Oil down more than $1.50 as US budget talks stall days before 'fiscal cliff'

NEW YORK, N.Y. – Oil prices fell sharply Friday as doubts intensified over whether political leaders in Washington can reach a budget deal before a package of tax hikes and spending cuts automatically kicks in with the new year.

In morning trading, benchmark West Texas Intermediate crude for February delivery fell $1.54 to US$88.59 a barrel in New York. It had been as low as US$87.96 at one point.

In London, Brent crude, used to price international varieties of oil, fell 82 cents to US$109.38 a barrel.

If Republicans and Democrats don’t work out a compromise in the next 10 days, the U.S. could go over the so-called “fiscal cliff,” a reference to hundreds of billions of dollars in tax increases and government spending cuts that take effect if a budget deal is not reached.

Many economists fear that would eventually push the U.S. back into recession, a situation that would likely mean less energy demand.

Late Thursday House Republicans abruptly put off a vote on an alternative plan offered by House Speaker John Boehner that would prevent scheduled tax increases from taking effect on Jan. 1 on all income under $1 million.
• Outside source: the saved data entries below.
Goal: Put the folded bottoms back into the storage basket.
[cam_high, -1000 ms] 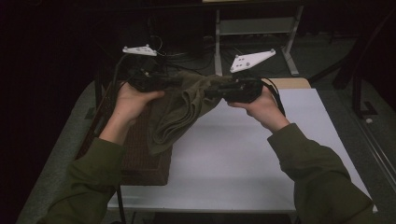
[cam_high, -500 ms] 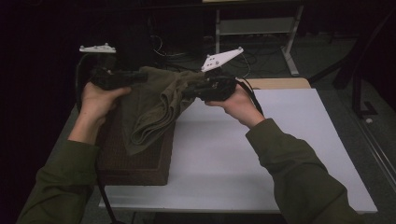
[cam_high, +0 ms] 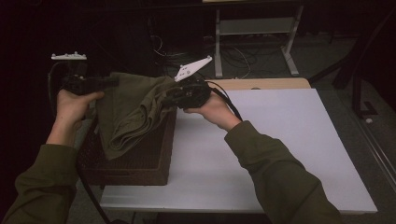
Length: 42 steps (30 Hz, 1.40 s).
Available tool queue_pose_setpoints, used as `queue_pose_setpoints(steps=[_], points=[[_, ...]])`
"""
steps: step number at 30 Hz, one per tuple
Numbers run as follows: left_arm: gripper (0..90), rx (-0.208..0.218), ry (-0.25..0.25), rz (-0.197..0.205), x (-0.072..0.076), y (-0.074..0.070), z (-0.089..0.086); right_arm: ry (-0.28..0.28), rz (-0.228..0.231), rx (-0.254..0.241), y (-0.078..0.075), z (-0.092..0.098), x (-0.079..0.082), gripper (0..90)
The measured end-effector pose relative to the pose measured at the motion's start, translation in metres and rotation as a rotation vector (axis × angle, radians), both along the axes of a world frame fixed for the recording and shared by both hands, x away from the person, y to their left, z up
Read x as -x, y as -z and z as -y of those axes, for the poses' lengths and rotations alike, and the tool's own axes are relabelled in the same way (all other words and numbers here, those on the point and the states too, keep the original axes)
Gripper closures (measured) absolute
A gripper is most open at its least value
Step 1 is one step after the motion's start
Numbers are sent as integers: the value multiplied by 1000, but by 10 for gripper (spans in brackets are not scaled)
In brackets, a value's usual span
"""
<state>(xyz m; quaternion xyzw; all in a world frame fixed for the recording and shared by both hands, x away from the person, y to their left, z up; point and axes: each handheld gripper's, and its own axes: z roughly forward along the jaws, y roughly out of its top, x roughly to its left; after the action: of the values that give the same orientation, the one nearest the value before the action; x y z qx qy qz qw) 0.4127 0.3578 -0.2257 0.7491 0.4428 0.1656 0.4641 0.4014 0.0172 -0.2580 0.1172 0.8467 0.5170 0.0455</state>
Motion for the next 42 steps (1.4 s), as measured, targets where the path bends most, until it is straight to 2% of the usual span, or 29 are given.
queue_pose_setpoints(steps=[5, 12, 17, 23, 31, 35, 37, 42], points=[[851, -9, -70, -21, -6, 13, -20, -15, -12, 24, 11, -18, 1, 876], [851, -36, -129, -49, -13, 27, -38, -31, -30, 60, 26, -35, 0, 876], [850, -81, -182, -63, -17, 34, -47, -30, -46, 74, 37, -42, -4, 876], [848, -121, -202, -83, -18, 46, -51, -46, -72, 95, 47, -51, -5, 875], [839, -146, -226, -113, -22, 61, -52, -67, -96, 135, 60, -61, -2, 870], [665, -164, -259, -95, -23, 66, -49, -82, -116, 138, 65, -63, -2, 828], [564, -148, -265, -91, -24, 68, -49, -69, -119, 117, 64, -62, -2, 736], [468, -98, -225, -86, -24, 72, -43, -34, -120, 113, 61, -56, -5, 597]])
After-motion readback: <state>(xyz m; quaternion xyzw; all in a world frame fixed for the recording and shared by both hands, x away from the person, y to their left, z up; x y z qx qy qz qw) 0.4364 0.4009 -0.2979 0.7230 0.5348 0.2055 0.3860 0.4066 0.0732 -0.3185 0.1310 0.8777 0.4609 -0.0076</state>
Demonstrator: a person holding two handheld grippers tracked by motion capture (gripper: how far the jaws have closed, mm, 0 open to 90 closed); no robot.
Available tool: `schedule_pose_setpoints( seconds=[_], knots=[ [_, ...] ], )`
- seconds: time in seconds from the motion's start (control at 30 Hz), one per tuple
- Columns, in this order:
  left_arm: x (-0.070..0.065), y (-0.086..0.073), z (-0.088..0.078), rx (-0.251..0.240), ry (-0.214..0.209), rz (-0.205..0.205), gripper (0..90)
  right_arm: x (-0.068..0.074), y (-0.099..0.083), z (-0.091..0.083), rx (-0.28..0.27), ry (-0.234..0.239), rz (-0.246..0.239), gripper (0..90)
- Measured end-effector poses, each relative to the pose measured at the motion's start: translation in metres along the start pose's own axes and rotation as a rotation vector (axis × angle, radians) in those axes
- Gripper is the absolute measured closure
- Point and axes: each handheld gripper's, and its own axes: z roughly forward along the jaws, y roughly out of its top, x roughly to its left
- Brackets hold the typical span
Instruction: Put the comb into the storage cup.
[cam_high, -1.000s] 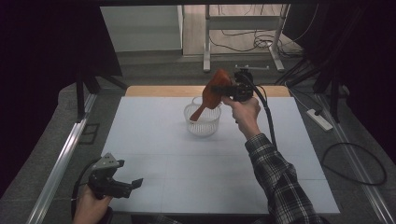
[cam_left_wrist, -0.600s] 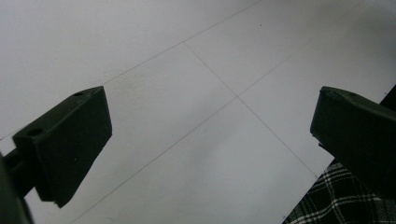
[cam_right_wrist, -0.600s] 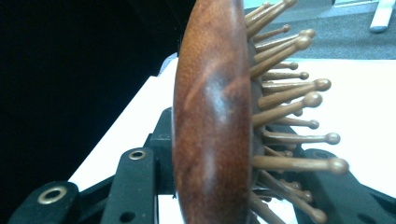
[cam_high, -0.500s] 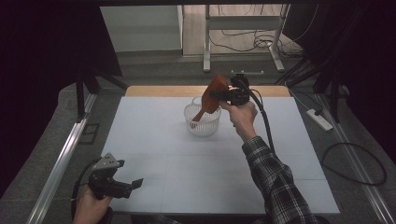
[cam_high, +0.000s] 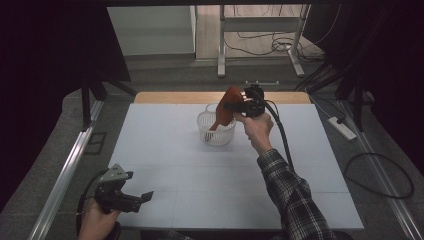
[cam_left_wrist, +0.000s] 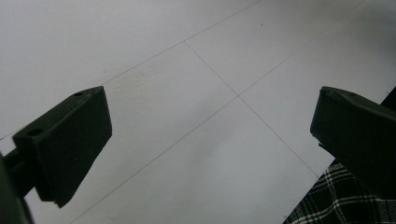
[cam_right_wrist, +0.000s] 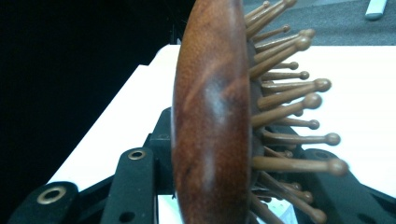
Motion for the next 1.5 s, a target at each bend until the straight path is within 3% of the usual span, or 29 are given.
schedule_pose_setpoints(
  seconds=[0.5, 1.1, 1.5],
  knots=[
    [-0.001, 0.0, 0.0, 0.006, 0.003, 0.005, 0.0, -0.004, -0.008, 0.006, -0.002, 0.004, 0.004, 55.3],
    [-0.001, 0.001, 0.002, 0.018, 0.007, 0.012, 0.0, -0.02, -0.019, 0.004, -0.016, -0.028, 0.046, 44.7],
    [-0.003, 0.002, 0.003, 0.028, 0.007, 0.026, 0.2, -0.016, -0.023, 0.007, -0.012, -0.1, -0.053, 31.1]
  ],
)
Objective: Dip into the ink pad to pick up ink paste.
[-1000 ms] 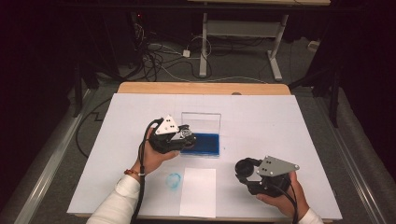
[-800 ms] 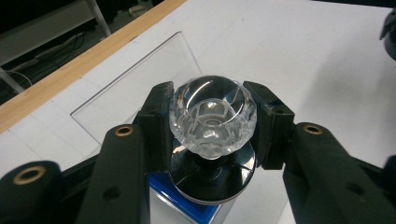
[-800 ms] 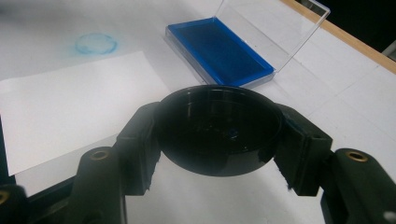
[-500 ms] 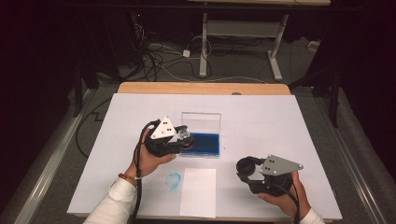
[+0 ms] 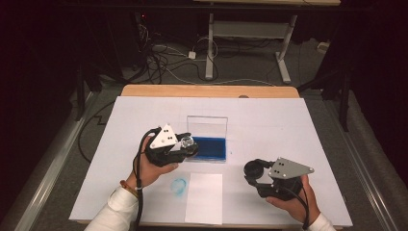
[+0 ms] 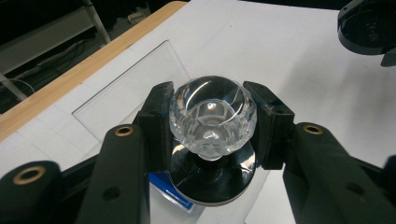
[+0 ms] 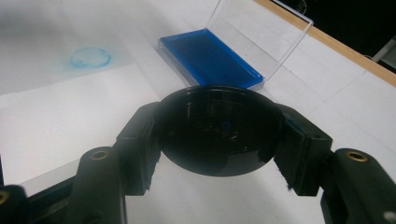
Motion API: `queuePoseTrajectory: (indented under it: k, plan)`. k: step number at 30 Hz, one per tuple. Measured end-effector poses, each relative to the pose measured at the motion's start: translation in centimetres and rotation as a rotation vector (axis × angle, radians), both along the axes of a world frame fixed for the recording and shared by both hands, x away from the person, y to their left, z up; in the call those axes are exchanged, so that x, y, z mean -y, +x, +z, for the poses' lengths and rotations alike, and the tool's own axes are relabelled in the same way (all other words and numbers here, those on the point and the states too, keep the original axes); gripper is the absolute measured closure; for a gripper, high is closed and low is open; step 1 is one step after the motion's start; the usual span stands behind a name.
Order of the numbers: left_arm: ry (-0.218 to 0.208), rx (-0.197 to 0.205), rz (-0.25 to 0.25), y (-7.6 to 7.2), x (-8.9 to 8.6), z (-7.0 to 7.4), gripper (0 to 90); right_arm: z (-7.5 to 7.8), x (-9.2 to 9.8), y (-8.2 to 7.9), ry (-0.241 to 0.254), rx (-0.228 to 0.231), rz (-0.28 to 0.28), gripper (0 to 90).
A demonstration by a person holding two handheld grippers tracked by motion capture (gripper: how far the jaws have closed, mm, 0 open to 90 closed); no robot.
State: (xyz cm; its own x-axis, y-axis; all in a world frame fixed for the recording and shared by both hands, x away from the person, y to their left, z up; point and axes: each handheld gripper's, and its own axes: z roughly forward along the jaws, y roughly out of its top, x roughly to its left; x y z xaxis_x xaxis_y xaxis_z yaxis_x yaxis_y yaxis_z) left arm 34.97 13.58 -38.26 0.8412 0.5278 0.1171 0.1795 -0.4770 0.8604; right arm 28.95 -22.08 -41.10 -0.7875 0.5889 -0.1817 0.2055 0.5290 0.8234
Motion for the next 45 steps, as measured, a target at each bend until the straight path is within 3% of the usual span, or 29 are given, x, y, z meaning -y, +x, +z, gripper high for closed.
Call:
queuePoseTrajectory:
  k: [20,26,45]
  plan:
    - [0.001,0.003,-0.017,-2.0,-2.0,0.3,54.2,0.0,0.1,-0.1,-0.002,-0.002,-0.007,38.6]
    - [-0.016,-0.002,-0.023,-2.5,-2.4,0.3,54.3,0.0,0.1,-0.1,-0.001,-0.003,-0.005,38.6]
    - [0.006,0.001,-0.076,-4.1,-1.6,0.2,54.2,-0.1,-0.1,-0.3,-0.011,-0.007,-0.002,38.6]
President Barack Obama wants the cutoff point to be $400,000.

On Friday morning, Boehner signalled talks are still open.

In other energy futures trading on the New York Mercantile Exchange, natural gas rose two cents to US$3.48 per 1,000 cubic feet, heating oil fell two cents to US$3.02 a U.S. gallon (3.79 litres) and wholesale gasoline fell two cents to US$2.73 a gallon.